On-line version ISSN 1678-9946

Rev. Inst. Med. trop. S. Paulo vol. 39 no. 3 São Paulo May/June 1997

http://dx.doi.org/10.1590/S0036-46651997000300005 

Identification of Toxoplasma gondii antigens involved in the IgM AND IgG indirect hemagglutination tests for the diagnosis of toxoplasmosis

Y.I. YAMAMOTO (1), V. HUBER (1) & S. HOSHINO-SHIMIZU (1, 2)

 

SUMMARY

Crude Toxoplasma gondii antigens represent raw material used to prepare reagents to be employed in different serologic tests for the diagnosis of toxoplasmosis, including the IgM and IgG indirect hemagglutination (IgG-HA and IgM-HA) tests. So far, the actual antigenic molecules of the parasite involved in the interaction with agglutinating anti-T. gondii antibodies in these tests are unknown. The absorption process of serum samples from toxoplasmosis patients with the IgG-HA reagent (G-toxo-HA) demonstrated that red cells from this reagent were coated with T. gondii antigens with Mr of 39, 35, 30, 27, 22 and 14 kDa. The immune-absorption process with the IgM-HA reagent (M-toxo-HA), in turn, provided antibody eluates which recognized antigenic bands of the parasite corresponding to Mr of 54, 35 and 30 kDa, implying that these antigens are coating red cells from this reagent.
The identification of most relevant antigens for each type of HA reagent seems to be useful for the inspection of the raw antigenic material, as well as of reagent batches routinely produced. Moreover the present findings can be used to modify these reagents in order to improve the performance of HA tests for the diagnosis of toxoplasmosis.

Keywords: Toxoplasma gondii antigen; Hemagglutination test; Antibody absorption; Antibody elution; Immunoblot assay.

 

INTRODUCTION

Toxoplasmosis is a ubiquitous infection caused by Toxoplasma gondii, an intracellular protozoan parasite of worldwide distribution.

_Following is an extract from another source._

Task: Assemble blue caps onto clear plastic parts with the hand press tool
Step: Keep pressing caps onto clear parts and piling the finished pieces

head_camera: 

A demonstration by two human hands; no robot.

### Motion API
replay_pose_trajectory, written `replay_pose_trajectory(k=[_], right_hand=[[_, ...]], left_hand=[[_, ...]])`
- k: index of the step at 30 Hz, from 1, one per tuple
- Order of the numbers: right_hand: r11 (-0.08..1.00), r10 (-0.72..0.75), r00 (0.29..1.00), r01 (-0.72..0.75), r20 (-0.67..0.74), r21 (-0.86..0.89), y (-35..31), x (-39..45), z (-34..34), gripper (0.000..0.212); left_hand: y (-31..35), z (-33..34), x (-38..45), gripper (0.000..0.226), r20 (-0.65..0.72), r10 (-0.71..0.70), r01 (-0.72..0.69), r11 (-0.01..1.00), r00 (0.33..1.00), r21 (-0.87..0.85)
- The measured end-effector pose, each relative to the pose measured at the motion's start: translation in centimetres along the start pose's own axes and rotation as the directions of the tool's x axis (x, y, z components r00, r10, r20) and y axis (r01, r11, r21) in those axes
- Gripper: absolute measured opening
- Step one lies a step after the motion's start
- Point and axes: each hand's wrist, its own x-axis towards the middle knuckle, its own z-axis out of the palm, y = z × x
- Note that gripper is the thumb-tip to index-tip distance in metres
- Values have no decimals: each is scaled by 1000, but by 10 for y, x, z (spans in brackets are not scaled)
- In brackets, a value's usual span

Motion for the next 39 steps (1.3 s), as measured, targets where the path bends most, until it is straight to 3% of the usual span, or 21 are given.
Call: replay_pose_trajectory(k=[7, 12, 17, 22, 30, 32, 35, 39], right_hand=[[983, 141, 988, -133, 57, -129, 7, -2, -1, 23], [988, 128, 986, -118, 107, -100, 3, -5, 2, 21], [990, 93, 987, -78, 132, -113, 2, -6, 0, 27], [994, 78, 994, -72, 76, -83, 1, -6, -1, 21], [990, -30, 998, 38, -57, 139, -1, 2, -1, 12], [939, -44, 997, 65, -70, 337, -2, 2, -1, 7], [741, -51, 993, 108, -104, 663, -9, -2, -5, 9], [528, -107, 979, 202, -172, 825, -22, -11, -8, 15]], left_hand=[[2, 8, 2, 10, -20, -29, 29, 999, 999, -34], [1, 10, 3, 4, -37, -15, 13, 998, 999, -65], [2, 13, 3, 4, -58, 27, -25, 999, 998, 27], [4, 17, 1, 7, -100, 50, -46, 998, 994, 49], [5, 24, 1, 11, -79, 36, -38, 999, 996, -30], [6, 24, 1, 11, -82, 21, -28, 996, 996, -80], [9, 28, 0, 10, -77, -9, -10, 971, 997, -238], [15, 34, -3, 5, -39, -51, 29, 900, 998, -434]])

The infection is usually mild or assymptomatic in immunocompetent subjects but severe disease may occur in infected fetuses and immunocompromised individuals14, 24.

The serodiagnosis of toxoplasmosis relies mostly on the detection of IgG, IgM and, more recently IgA antibodies, with tests such as indirect hemagglutination (HA), immunofluorescence (IF) and enzyme linked immunosorbent assay (ELISA)2,4,5,14,24.

The features of crude Toxoplasma gondii antigens have been extensively investigated7,9,18,23, but the antigens actually involved in serological tests carried out to capture antibodies, which are the immunological markers for the diagnosis of toxoplasmosis, have not been investigated in depth.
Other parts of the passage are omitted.